(Beginning of Data for analysis)

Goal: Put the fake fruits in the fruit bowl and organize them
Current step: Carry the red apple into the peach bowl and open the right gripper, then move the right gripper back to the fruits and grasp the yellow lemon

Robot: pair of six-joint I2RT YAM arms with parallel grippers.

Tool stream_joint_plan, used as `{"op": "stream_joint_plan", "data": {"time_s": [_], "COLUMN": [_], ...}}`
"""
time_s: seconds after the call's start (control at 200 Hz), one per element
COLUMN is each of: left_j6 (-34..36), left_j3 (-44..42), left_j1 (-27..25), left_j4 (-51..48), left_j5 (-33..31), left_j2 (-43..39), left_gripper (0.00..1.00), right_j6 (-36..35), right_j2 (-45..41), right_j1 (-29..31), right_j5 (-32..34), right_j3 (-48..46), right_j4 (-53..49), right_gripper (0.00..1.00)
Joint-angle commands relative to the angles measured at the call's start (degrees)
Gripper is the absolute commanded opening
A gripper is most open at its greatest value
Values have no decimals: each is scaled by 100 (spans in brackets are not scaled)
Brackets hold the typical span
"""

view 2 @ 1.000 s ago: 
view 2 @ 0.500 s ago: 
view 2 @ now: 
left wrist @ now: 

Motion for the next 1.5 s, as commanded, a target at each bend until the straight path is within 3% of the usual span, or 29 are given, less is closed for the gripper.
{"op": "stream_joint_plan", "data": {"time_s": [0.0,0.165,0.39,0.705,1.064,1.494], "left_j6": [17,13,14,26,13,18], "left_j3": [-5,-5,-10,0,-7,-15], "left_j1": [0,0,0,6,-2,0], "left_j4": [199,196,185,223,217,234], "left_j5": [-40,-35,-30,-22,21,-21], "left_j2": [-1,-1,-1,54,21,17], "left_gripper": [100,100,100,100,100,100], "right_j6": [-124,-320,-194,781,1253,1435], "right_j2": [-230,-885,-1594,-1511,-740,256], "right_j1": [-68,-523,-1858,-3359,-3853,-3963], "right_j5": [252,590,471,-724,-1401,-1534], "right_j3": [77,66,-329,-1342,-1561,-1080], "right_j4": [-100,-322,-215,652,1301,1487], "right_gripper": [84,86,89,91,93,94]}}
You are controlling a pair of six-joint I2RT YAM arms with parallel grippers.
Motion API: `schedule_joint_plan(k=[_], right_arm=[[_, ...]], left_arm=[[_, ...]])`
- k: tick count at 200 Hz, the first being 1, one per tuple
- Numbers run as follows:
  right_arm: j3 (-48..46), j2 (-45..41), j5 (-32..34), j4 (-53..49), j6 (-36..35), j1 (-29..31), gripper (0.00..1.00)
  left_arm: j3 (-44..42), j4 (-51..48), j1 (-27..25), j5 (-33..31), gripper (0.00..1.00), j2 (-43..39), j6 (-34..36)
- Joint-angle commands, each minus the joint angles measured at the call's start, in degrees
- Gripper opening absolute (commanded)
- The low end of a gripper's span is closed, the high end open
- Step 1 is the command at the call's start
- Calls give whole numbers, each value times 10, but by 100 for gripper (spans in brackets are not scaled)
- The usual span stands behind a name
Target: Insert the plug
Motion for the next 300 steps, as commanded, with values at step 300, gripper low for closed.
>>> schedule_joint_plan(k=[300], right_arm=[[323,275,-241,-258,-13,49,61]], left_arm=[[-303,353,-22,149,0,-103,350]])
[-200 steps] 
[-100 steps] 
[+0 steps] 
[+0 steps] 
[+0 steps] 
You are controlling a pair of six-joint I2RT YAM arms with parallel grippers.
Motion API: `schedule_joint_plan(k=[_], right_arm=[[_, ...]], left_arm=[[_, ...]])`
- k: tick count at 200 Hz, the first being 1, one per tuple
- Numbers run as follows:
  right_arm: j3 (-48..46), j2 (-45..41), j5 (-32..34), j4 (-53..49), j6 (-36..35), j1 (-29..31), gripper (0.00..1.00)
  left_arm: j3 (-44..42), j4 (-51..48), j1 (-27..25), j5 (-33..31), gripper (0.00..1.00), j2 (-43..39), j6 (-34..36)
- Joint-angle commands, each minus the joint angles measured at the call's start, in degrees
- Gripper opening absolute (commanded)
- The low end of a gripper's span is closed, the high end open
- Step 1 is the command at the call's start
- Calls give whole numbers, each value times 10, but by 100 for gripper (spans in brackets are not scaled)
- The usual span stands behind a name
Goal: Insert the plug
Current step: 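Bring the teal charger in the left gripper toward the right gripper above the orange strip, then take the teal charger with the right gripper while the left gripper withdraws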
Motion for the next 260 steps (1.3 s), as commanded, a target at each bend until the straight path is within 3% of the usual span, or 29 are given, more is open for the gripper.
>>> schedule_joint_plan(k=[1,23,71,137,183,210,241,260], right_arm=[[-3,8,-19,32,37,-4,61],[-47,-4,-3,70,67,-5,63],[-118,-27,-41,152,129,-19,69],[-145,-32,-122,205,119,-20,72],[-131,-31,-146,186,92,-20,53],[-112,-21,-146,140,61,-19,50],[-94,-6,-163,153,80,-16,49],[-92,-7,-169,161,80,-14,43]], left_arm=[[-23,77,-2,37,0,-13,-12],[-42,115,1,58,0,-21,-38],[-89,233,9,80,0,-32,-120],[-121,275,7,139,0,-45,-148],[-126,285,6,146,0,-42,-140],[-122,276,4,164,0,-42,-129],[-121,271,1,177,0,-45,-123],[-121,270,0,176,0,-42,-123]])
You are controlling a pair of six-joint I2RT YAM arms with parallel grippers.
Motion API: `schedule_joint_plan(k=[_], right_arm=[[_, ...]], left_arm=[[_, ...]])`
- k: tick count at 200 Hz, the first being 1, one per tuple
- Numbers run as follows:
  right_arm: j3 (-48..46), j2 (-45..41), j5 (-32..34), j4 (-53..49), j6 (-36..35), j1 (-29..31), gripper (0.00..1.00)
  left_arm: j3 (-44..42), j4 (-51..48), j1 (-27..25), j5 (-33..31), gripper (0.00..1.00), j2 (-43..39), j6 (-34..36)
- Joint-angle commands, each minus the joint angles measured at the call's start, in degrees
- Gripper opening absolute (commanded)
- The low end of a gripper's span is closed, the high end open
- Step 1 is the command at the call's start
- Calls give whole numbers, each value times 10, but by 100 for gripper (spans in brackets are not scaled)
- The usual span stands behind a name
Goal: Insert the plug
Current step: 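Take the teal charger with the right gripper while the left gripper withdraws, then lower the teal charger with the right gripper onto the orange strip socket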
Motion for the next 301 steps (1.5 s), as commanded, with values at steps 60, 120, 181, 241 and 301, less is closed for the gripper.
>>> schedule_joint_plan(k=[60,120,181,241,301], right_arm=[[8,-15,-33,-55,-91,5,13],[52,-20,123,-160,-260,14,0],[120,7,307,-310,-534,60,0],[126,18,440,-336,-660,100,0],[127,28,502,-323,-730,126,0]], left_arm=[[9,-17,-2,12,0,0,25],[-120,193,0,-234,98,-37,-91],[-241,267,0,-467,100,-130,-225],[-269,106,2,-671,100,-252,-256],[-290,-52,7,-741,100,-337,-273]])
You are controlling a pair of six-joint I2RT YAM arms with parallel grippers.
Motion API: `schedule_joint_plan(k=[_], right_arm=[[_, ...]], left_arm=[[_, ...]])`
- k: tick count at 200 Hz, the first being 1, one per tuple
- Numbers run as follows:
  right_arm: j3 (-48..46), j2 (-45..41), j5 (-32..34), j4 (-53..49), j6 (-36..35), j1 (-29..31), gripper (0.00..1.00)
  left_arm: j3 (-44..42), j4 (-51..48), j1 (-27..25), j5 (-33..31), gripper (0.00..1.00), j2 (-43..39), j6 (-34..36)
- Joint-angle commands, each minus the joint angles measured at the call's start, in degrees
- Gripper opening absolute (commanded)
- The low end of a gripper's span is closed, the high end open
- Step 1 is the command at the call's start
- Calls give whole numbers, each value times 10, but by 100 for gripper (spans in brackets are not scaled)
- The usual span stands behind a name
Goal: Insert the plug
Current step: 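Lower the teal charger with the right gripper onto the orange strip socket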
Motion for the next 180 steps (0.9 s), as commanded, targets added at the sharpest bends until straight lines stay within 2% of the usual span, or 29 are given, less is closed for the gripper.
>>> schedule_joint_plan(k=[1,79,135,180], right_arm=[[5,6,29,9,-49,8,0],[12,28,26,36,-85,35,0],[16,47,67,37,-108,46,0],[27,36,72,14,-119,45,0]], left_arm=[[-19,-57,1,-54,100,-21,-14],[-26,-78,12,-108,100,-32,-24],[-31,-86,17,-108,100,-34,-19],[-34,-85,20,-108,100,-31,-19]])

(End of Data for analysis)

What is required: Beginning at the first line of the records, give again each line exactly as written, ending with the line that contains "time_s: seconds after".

Task solution:
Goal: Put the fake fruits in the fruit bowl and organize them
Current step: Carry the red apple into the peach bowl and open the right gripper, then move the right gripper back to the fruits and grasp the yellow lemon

Robot: pair of six-joint I2RT YAM arms with parallel grippers.

Tool stream_joint_plan, used as `{"op": "stream_joint_plan", "data": {"time_s": [_], "COLUMN": [_], ...}}`
"""
time_s: seconds after the call's start (control at 200 Hz), one per element

With that, the output is done.